___ Given material

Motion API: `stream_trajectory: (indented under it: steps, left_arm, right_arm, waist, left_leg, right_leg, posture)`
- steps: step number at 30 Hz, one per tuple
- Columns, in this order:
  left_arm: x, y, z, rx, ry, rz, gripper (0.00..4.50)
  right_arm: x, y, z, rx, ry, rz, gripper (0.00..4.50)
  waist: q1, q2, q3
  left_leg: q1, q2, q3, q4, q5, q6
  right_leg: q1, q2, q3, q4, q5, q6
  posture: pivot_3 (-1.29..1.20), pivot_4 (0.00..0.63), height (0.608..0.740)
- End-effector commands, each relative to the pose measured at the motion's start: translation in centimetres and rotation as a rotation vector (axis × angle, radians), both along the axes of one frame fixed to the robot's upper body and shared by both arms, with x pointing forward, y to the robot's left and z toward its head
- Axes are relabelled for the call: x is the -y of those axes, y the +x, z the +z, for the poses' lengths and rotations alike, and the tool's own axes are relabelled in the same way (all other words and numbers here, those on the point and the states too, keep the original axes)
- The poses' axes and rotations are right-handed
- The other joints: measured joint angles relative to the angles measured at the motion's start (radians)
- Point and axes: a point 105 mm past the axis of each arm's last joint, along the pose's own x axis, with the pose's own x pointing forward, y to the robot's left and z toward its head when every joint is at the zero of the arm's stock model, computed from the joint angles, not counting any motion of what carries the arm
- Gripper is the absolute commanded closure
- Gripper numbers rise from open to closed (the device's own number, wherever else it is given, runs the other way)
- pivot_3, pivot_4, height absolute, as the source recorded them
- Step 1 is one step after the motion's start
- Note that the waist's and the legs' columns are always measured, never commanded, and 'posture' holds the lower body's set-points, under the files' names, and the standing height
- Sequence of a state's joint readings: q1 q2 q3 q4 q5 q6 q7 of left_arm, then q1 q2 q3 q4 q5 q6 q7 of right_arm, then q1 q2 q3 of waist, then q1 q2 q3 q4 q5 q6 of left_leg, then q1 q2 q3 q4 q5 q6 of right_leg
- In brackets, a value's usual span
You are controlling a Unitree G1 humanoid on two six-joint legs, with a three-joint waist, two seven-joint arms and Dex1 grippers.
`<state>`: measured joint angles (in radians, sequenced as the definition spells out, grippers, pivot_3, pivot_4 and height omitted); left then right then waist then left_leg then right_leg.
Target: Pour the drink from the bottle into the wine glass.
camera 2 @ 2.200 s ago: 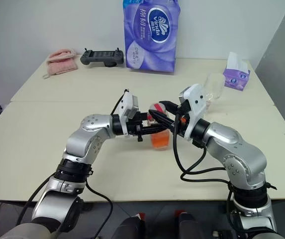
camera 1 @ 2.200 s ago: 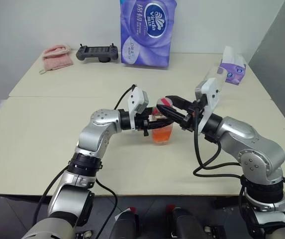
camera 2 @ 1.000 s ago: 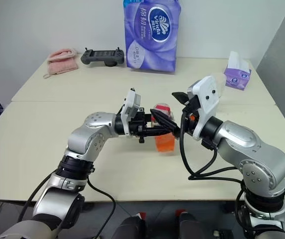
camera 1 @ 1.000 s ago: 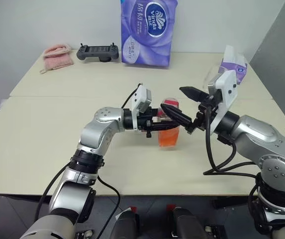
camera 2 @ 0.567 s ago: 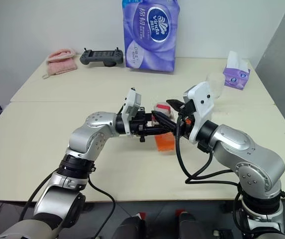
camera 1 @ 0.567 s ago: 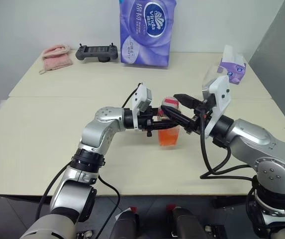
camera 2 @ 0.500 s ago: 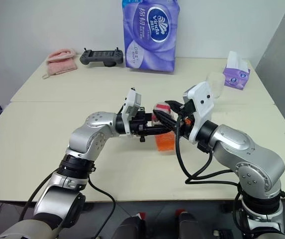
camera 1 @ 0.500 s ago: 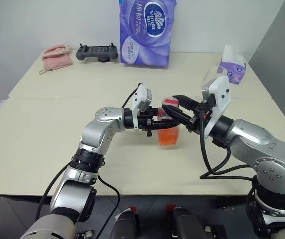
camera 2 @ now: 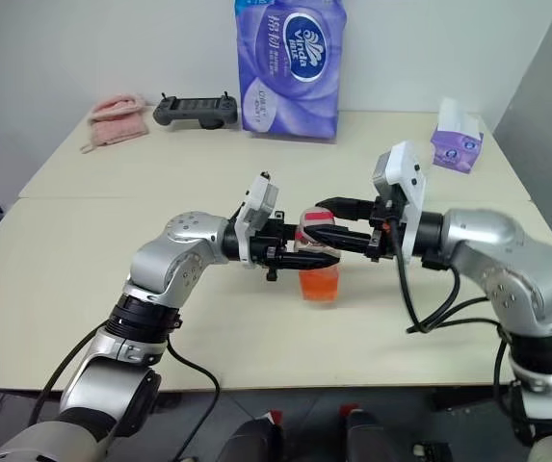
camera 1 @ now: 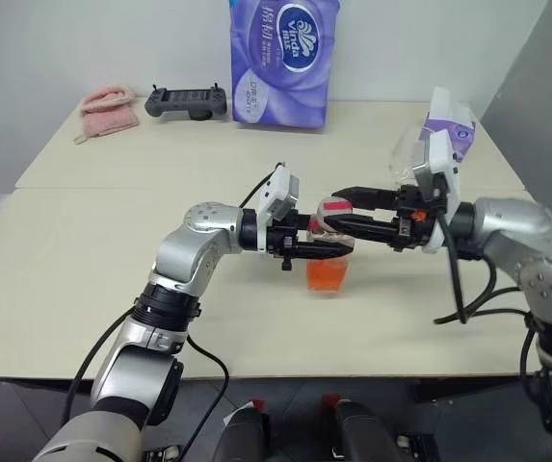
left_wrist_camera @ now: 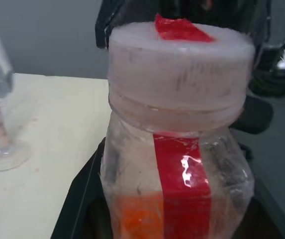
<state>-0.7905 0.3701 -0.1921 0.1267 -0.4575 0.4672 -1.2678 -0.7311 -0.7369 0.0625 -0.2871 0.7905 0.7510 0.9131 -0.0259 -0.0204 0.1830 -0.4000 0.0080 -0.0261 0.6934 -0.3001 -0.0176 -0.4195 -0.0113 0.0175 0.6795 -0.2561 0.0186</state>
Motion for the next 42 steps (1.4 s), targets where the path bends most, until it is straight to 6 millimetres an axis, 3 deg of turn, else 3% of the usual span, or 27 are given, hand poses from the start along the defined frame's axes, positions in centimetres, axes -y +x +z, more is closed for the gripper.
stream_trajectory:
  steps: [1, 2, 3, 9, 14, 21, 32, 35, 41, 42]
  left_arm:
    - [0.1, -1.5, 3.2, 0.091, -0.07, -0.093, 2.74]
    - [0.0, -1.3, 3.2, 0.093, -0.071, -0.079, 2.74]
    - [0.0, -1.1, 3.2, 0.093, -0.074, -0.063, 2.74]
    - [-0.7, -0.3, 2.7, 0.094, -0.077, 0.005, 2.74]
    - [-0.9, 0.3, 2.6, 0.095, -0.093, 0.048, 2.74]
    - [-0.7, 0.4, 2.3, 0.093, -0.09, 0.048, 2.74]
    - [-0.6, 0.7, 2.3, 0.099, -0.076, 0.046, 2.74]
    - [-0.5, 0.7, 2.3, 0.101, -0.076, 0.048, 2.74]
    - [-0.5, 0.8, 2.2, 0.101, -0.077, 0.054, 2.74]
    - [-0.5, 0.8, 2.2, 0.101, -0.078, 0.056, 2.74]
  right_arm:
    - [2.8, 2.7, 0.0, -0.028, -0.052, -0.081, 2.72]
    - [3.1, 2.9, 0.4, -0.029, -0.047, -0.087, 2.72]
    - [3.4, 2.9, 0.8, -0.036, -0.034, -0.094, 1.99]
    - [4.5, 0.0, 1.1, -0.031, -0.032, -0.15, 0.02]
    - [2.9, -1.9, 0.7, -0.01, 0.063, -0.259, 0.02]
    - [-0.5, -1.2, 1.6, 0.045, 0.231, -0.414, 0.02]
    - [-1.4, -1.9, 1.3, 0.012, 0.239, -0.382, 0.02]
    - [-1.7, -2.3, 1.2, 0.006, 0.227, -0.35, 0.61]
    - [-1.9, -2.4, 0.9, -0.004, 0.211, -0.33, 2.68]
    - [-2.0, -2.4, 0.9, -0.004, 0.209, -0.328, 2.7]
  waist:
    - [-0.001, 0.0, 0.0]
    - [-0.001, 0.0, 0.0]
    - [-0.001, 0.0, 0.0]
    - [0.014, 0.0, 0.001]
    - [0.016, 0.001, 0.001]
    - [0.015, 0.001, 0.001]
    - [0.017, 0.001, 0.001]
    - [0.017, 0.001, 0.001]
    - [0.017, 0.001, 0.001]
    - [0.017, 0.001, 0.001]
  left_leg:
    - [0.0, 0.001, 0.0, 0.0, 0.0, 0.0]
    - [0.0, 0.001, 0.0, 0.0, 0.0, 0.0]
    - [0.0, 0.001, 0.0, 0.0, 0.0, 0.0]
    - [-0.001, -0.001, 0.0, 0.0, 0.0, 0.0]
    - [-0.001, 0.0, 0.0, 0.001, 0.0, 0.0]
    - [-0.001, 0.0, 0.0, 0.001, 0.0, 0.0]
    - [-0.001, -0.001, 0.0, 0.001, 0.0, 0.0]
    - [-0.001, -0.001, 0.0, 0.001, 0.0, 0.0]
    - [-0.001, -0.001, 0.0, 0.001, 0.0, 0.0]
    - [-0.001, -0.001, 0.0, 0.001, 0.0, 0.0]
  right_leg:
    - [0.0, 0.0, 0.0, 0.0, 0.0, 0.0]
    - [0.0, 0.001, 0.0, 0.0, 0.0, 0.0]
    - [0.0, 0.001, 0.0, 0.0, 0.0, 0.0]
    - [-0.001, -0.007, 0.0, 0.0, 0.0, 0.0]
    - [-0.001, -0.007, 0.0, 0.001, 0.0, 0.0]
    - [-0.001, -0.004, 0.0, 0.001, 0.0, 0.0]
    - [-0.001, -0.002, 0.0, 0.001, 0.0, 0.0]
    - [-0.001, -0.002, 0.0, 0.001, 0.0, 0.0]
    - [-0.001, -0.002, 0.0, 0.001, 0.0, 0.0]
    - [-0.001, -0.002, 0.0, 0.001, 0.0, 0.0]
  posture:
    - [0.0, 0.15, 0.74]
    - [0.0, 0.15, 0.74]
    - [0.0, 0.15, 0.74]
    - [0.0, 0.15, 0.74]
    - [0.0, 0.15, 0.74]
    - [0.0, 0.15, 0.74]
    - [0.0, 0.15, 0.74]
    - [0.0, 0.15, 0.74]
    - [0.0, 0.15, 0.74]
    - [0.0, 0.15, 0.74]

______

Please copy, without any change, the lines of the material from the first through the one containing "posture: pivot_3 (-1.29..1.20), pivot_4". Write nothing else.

- [Answer to this problem]:
Motion API: `stream_trajectory: (indented under it: steps, left_arm, right_arm, waist, left_leg, right_leg, posture)`
- steps: step number at 30 Hz, one per tuple
- Columns, in this order:
  left_arm: x, y, z, rx, ry, rz, gripper (0.00..4.50)
  right_arm: x, y, z, rx, ry, rz, gripper (0.00..4.50)
  waist: q1, q2, q3
  left_leg: q1, q2, q3, q4, q5, q6
  right_leg: q1, q2, q3, q4, q5, q6
  posture: pivot_3 (-1.29..1.20), pivot_4 (0.00..0.63), height (0.608..0.740)

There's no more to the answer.